The female, Sakoya Blackwood, 35, was charged in a Manhattan federal court indictment with attempting to obtain the unknown millionaire out of as much as $300,000 to keep her peaceful about his sexual experiences, and about an incorrect claim she threatened to make about him making love with a small.

Prosecutors have actually stated in a court filing that in addition to that CEO, Blackwood “targeted numerous other potential victims — all wealthy and high-profile men — using fictitious identities, while camouflaging her ownership of the accounts deployed in her catfishing scheme.” She was not charged in connection with those other males.
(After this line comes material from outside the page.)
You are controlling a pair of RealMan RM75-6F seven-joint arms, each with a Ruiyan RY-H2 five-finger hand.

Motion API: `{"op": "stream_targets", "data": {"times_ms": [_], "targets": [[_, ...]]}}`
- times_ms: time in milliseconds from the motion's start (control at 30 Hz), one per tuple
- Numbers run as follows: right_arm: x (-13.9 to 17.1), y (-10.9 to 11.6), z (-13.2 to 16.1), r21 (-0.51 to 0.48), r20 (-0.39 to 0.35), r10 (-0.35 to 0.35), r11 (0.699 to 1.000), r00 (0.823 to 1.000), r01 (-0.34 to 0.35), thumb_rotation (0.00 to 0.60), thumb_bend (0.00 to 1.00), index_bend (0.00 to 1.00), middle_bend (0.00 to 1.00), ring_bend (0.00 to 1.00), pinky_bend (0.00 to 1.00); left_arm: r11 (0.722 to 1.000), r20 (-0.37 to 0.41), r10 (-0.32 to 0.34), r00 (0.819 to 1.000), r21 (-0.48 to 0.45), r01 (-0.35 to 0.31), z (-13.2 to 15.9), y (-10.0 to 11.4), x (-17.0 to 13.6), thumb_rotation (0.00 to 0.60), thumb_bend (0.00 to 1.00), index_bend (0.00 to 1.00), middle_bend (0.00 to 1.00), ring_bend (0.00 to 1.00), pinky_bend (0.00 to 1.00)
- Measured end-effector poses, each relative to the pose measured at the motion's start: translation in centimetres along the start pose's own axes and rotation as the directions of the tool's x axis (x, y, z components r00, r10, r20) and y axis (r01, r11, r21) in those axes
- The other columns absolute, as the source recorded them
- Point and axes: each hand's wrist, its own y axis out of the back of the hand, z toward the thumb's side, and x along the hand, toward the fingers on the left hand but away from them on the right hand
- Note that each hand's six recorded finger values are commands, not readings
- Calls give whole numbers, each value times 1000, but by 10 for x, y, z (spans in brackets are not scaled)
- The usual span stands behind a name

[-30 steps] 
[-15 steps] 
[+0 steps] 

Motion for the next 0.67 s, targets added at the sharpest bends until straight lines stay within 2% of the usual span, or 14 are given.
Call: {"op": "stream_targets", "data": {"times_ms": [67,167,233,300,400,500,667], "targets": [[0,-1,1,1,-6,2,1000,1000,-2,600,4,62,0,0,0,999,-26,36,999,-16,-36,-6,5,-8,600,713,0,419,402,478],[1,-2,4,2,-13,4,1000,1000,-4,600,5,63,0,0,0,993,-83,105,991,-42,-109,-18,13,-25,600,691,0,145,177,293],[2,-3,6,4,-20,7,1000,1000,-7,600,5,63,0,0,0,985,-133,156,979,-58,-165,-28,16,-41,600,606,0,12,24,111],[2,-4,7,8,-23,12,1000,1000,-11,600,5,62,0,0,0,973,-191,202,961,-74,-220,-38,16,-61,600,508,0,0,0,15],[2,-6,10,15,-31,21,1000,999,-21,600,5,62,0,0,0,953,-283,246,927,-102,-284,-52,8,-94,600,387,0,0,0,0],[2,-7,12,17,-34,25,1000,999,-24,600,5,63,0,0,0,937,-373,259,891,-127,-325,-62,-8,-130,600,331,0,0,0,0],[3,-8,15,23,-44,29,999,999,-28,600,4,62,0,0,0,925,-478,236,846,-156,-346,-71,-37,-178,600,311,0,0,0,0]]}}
At her sentencing Wednesday, Blackwood was likewise purchased to serve 3 years of monitored release for the tried shakedown, which covered 6 months in2022 Judge Jesse Furman concurred with suggestions by her attorneys and probation authorities.

But since she pertained to the United States from Jamaica as a kid without legal migration status, Blackwood now deals with the danger of being deported and separated from her 12- year-old child, her legal representative stated in a court filing.

The Manhattan U.S. Attorney’s workplace had actually asked Furman to penalize the Bronx homeowner with a “significant term of imprisonment,” which would be in between 24 and 30 months provided federal sentencing standards. An workplace representative did not right away react to CNBC’s ask for remark.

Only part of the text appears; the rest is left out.